The results, reported in the journal Nature Communications, both establish a physical limit on the UK's ubiquitous copper cables, and emphasise the importance of immediate investment in future technologies.

The Cambridge-led team used a combination of computer modelling and experiments to determine whether it was possible to get higher speeds out of existing copper infrastructure and found that it can carry a maximum frequency of about 5 GHz, above the currently used spectrum, which is lower than 1 GHz.

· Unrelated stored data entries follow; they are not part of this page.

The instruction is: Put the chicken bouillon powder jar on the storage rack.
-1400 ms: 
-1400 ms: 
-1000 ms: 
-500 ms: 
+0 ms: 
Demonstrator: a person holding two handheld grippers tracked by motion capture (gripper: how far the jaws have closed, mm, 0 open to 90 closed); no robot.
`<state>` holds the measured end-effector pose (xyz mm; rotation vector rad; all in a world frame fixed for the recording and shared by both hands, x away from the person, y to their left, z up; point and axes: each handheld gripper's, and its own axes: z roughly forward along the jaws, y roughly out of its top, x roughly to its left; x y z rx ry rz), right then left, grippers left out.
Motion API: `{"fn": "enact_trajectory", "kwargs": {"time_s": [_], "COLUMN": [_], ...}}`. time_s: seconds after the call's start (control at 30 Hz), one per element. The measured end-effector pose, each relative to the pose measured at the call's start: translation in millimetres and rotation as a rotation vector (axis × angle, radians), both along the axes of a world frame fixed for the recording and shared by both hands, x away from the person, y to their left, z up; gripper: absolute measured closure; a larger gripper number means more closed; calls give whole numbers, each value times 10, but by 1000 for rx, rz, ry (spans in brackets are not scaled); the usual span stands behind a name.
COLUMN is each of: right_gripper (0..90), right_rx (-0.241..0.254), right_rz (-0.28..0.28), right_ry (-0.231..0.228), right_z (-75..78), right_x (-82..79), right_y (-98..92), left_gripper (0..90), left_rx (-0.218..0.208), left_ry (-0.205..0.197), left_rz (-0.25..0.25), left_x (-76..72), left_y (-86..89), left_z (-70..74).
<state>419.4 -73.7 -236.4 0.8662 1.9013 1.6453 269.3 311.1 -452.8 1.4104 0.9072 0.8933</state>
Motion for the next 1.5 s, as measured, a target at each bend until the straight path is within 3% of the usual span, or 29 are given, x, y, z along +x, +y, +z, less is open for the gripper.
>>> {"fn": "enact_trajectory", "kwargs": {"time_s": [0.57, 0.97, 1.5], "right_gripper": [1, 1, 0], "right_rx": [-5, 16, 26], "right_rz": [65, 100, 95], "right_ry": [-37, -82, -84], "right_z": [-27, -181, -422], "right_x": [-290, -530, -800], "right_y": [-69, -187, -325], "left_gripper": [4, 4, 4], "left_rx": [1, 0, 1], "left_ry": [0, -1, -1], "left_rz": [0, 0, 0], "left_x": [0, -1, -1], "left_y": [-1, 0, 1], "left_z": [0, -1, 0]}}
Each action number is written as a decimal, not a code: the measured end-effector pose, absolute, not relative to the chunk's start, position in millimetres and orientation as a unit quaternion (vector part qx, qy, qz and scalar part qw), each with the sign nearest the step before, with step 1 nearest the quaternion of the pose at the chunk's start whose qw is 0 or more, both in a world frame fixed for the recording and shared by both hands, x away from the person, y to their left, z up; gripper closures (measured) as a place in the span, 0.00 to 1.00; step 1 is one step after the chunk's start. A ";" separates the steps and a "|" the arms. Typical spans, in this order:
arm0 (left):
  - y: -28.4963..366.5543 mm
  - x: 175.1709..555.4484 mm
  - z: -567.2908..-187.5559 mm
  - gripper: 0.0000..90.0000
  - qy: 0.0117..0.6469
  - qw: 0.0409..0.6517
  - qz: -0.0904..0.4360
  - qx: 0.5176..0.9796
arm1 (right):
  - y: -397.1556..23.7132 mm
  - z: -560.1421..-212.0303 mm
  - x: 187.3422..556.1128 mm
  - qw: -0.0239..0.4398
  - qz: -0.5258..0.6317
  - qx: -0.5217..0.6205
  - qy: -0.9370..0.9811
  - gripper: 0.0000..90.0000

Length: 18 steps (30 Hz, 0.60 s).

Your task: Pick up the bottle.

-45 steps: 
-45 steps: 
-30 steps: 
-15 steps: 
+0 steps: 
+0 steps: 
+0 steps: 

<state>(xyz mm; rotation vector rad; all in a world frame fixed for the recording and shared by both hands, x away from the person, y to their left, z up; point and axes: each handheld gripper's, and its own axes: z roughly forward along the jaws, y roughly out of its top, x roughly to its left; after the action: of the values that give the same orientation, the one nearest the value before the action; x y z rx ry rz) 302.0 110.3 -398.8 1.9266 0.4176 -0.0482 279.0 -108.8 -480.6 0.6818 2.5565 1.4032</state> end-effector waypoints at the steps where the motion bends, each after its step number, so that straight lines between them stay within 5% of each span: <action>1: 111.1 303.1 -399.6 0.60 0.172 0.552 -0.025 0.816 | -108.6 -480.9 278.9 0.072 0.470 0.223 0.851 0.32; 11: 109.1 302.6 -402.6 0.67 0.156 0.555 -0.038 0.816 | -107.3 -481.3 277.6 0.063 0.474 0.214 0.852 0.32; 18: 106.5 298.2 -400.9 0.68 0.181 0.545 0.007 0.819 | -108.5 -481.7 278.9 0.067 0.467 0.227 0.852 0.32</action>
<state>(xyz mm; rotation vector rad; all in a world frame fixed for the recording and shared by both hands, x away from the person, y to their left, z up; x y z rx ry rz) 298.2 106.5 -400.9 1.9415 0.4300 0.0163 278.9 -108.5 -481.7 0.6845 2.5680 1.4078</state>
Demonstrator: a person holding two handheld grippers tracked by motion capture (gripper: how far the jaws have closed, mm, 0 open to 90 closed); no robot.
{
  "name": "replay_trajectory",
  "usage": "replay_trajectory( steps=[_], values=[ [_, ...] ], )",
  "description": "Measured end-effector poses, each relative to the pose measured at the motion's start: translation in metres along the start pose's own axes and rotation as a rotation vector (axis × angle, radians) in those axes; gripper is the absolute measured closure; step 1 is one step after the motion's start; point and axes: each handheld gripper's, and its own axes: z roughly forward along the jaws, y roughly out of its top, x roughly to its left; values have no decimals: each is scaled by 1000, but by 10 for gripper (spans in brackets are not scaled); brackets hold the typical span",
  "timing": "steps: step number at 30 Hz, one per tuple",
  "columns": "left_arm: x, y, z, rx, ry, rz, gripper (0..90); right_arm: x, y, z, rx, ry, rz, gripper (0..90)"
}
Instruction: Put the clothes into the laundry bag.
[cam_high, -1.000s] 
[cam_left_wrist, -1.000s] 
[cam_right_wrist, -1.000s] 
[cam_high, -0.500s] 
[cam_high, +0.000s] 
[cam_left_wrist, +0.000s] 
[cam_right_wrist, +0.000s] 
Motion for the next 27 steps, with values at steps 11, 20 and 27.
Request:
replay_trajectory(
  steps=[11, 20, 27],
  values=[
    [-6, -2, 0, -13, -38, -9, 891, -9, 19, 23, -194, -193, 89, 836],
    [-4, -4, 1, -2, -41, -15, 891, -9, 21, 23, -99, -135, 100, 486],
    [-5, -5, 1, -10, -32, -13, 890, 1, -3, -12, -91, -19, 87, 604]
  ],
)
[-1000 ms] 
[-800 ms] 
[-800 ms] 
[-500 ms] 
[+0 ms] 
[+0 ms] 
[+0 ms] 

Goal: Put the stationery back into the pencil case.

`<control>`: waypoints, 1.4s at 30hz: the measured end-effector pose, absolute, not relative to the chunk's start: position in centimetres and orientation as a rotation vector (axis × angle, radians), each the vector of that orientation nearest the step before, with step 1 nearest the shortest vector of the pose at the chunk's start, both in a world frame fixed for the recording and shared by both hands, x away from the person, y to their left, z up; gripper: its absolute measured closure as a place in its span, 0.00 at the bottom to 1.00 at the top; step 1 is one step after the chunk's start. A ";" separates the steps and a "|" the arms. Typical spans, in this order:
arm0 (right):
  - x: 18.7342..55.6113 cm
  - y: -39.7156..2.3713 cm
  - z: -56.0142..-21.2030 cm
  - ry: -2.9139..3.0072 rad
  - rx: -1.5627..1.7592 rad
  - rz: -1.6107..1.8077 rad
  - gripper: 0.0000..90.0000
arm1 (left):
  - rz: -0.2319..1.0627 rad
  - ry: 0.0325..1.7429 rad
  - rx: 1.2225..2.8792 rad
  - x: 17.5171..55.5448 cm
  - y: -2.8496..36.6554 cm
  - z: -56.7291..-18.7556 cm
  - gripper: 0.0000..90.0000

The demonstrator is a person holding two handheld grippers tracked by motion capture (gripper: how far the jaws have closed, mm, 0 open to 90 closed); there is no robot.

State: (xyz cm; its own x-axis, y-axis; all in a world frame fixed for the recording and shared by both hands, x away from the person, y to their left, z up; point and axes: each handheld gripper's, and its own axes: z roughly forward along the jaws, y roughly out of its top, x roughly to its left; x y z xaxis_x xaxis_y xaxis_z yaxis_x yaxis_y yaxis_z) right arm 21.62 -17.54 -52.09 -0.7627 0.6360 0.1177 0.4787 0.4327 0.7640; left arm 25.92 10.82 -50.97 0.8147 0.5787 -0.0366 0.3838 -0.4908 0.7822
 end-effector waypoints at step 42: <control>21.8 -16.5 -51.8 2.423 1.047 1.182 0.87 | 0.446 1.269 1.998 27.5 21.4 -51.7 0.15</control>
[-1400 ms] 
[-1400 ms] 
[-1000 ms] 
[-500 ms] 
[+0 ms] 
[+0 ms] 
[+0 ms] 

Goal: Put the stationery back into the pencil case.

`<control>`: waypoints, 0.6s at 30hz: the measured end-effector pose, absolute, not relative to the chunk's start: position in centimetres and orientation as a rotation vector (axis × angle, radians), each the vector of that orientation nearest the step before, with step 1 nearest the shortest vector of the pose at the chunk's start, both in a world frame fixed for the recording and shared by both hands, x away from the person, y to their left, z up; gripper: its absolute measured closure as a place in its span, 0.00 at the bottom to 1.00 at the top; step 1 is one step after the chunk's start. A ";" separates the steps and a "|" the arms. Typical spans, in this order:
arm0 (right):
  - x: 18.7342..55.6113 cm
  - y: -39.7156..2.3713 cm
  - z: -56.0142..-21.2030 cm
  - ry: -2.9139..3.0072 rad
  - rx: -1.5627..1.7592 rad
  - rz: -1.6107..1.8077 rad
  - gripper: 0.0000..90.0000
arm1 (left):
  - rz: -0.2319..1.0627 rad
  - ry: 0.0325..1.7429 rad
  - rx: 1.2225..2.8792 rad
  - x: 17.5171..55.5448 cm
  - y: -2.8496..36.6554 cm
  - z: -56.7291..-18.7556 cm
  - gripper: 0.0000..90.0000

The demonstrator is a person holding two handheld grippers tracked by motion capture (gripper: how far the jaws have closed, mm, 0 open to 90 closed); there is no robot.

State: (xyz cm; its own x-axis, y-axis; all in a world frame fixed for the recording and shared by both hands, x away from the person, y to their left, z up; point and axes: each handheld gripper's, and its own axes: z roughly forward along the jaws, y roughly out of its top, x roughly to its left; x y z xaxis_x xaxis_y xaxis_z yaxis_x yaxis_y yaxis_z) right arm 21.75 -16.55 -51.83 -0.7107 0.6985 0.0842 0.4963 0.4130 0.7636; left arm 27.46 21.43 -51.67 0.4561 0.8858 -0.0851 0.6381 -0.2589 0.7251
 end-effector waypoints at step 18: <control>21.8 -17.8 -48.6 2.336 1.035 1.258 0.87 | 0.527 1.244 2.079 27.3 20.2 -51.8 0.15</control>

Above 5 GHz however, the copper cables start to behave like antennas.

Using this extra bandwidth can push data rates on the copper cables above several Gigabits per second on short ranges, while fibre cables can carry hundreds of Terabits per second or more.

"Any investment in existing copper infrastructure would only be an interim solution," said co-author Dr Anas Al Rawi from Cambridge's Cavendish Laboratory. "Our findings show that eventual migration to optical fibre is inevitable."

The twisted pair- where two conductors are twisted together to improve immunity against noise and to reduce electromagnetic radiation and interference -- was invented by Alexander Graham Bell in 1881. Twisted pair cables replaced grounded lines by the end of the 19th century and have been highly reliable ever since. Today, twisted pair cables are standardised to carry 424 MHz bandwidth over shorter cable lengths owing to deeper fibre penetration and advancement in digital signal processing.

These cables are now reaching the end of their life as they cannot compete with the speed of fibre-optic cables, but it's not possible to get rid of all the copper cables due to fibre's high cost. The fibre network is continuously getting closer to users, but the connection between the fibre network and houses will continue to rely on the existing copper infrastructure. Therefore, it is vital to invest in technologies that can support the fibre networks on the last mile to make the best use of them.

"High-speed internet is a necessity of 21st century life," said first author Dr Ergin Dinc, who carried out the research while he was based at Cambridge's Cavendish Laboratory. "Internet service providers have been switching existing copper wires to high-speed fibre-optic cables, but it will take between 15 and 20 years for these to reach every house in the UK and will cost billions of pounds. While this change is happening, we've shown that existing copper infrastructure can support higher speeds as an intermediate solution."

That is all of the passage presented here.